The Chronicles of Narnia: UralMash containers reveal their secrets

Vlasov’s containers are an example of how everyday objects become contemporary art when set in a gallery context.

Vlasov’s containers are an example of how everyday objects become contemporary art when set in a gallery context.

Denis Tarasov
Since time immemorial, the Urals and heavy engineering have been synonymous — the region was once the most industrialized area in the world. But times change, and the Urals have since acquired a reputation as a platform for more artistic ventures. New galleries, street art, the Youth Art Biennale... If you think that artists are far removed from the city’s industrial roots and never the twain shall meet, read on.
Gennady Vlasov was born in 1943 in Sverdlovsk (now Yekaterinburg).

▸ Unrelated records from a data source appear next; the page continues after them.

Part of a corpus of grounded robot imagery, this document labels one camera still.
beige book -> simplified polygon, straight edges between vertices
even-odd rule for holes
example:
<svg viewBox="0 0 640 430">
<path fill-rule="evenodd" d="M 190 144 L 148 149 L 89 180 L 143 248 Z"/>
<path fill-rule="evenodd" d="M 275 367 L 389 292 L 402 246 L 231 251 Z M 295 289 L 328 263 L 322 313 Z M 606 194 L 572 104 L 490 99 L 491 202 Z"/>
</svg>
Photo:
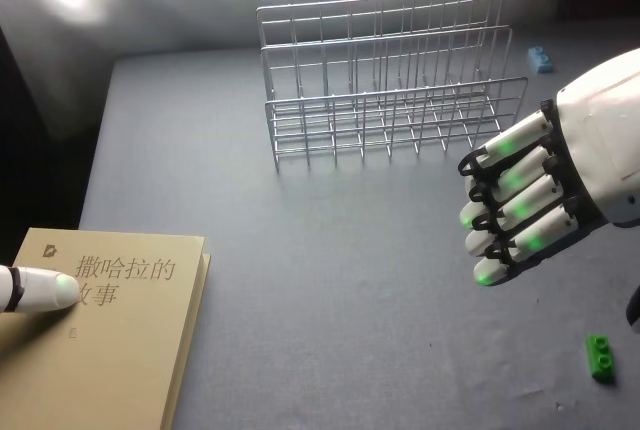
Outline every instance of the beige book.
<svg viewBox="0 0 640 430">
<path fill-rule="evenodd" d="M 203 245 L 29 230 L 14 265 L 76 277 L 82 301 L 0 315 L 0 427 L 171 428 L 209 266 Z"/>
</svg>

robotic hand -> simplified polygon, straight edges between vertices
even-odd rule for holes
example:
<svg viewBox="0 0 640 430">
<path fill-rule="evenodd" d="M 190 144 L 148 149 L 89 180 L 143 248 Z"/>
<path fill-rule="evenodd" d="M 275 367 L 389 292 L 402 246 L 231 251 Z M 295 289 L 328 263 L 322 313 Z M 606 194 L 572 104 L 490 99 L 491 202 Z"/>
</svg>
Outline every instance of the robotic hand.
<svg viewBox="0 0 640 430">
<path fill-rule="evenodd" d="M 46 312 L 80 301 L 75 278 L 52 270 L 0 265 L 0 313 Z"/>
<path fill-rule="evenodd" d="M 503 283 L 611 222 L 640 223 L 640 49 L 560 90 L 556 101 L 458 166 L 471 200 L 466 249 L 481 285 Z M 640 289 L 627 308 L 640 319 Z"/>
</svg>

gray table surface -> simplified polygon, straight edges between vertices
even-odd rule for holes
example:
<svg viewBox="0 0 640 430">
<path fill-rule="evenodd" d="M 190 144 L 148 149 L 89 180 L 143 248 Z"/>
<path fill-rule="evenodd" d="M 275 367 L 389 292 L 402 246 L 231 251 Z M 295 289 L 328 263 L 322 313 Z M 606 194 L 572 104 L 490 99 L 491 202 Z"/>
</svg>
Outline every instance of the gray table surface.
<svg viewBox="0 0 640 430">
<path fill-rule="evenodd" d="M 556 72 L 530 78 L 523 115 L 640 25 L 516 30 L 510 74 L 533 45 Z M 462 147 L 278 175 L 264 99 L 257 50 L 126 59 L 111 81 L 81 228 L 201 235 L 213 254 L 175 428 L 637 428 L 638 230 L 479 287 Z M 609 335 L 616 387 L 591 380 L 588 333 Z"/>
</svg>

wire rack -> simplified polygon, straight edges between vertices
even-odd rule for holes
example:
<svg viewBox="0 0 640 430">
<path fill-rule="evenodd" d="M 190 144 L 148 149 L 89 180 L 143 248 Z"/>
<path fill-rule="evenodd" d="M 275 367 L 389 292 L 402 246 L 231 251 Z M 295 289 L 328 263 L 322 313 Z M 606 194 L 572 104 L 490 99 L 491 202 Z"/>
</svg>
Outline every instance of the wire rack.
<svg viewBox="0 0 640 430">
<path fill-rule="evenodd" d="M 504 0 L 258 0 L 274 161 L 452 139 L 517 118 Z"/>
</svg>

dish rack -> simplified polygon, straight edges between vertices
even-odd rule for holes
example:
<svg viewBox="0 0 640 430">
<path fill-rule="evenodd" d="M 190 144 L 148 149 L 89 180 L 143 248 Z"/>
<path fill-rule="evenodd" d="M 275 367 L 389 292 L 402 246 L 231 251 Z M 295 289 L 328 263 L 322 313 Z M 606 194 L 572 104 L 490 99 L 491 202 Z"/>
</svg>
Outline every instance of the dish rack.
<svg viewBox="0 0 640 430">
<path fill-rule="evenodd" d="M 427 142 L 471 148 L 515 122 L 504 0 L 258 0 L 265 113 L 280 158 Z"/>
</svg>

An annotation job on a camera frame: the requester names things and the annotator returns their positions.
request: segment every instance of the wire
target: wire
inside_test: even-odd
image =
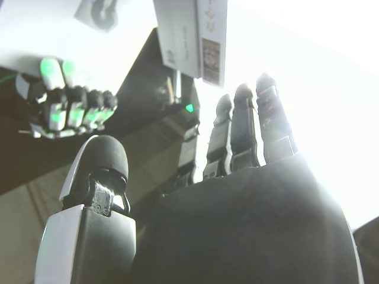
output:
[[[12,79],[12,78],[15,78],[15,77],[16,77],[16,74],[10,74],[10,75],[7,75],[7,76],[0,78],[0,85],[6,81]]]

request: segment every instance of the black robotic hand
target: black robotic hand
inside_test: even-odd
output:
[[[104,129],[117,108],[115,95],[86,86],[73,62],[45,57],[39,67],[41,78],[16,78],[33,137],[56,139]]]

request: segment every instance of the tiled floor
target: tiled floor
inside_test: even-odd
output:
[[[129,160],[131,206],[176,173],[184,129],[165,118],[120,139]],[[70,165],[0,196],[0,275],[3,283],[33,282],[39,242],[49,216],[58,212]]]

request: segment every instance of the green cable
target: green cable
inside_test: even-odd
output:
[[[8,76],[4,76],[3,78],[0,78],[0,85],[3,84],[4,82],[12,79],[12,78],[15,78],[16,75],[15,74],[11,74],[11,75],[8,75]]]

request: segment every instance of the barcode
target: barcode
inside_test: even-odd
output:
[[[220,83],[220,44],[215,41],[202,39],[203,41],[203,79]]]

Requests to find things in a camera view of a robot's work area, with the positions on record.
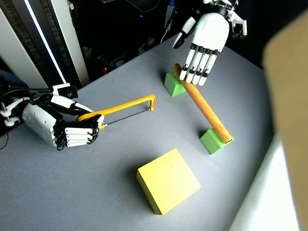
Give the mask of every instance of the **screw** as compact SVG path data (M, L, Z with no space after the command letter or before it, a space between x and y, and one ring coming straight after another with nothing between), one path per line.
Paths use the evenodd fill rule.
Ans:
M1 107L3 109L4 112L7 112L8 110L5 108L5 105L4 105L4 102L1 102Z

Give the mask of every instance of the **red light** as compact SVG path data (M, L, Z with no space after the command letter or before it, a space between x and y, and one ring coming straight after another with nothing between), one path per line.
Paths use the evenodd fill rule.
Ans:
M104 74L107 74L108 73L108 67L107 66L104 66L103 69L102 69L102 72Z

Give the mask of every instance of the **robotic hand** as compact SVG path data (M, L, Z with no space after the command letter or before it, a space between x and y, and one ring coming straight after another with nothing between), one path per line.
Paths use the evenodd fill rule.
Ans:
M198 22L180 79L186 78L187 83L192 82L200 86L205 84L218 53L225 46L229 34L228 21L231 22L233 38L244 39L247 35L246 20L234 12L238 6L237 0L233 4L228 0L203 0L203 2L212 5L212 12L201 16L200 12L195 11L173 44L175 49L180 47Z
M91 109L71 100L77 98L74 86L60 84L53 86L52 92L45 92L36 97L35 93L29 97L17 98L5 106L1 103L1 115L6 118L5 125L14 126L20 122L18 116L10 117L12 110L29 102L22 111L23 121L34 130L45 142L62 150L64 147L74 147L93 143L98 137L99 126L103 123L103 115L95 115L83 121L65 122L61 113L81 116L93 112Z

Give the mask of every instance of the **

In 1961 he graduated from the Uralmash trade school. A machine-building giant, UralMash was the flagship of Soviet industry.
Vlasov worked as a factory artist from the late 1960s to the early 1990s. He designed wall newspapers, wrote slogans, and created satirical posters.
In the late 1980s he adorned the tool cabinets in one of the workshops with replicas of famous landscapes by Russian artists and some of his own creations.
Among the familiar works he copied were 'Girl with a Yoke' and 'Haymowing'  by Arkady Plastov, who painted everyday scenes of village life in the style of socialist realism.
In the 1980s workers themselves began to choose themes for their containers, mostly depictions of nature. In the twilight days of industrialization, art was seen as a way to break free of the gray confines of the factory floor.
In today’s era of modernization, the paintings hang like fresh air in a sleeping kingdom of hulking machines condemned to silence.
A few years ago some of the works appeared online. They caught the eye of a group of Yekaterinburg curators of contemporary art, who turned Vlasov’s containers into a special project at the city’s Biennale.
“We’ve been here years and had an eyeful of this art!” laugh UralMash workers, glancing at a group of visitors on a tour of the Vlasov exhibition.
However, “exhibition” is a slight misnomer. Despite the arrival of curators, art critics, and journalists at the workshop, nothing really has changed.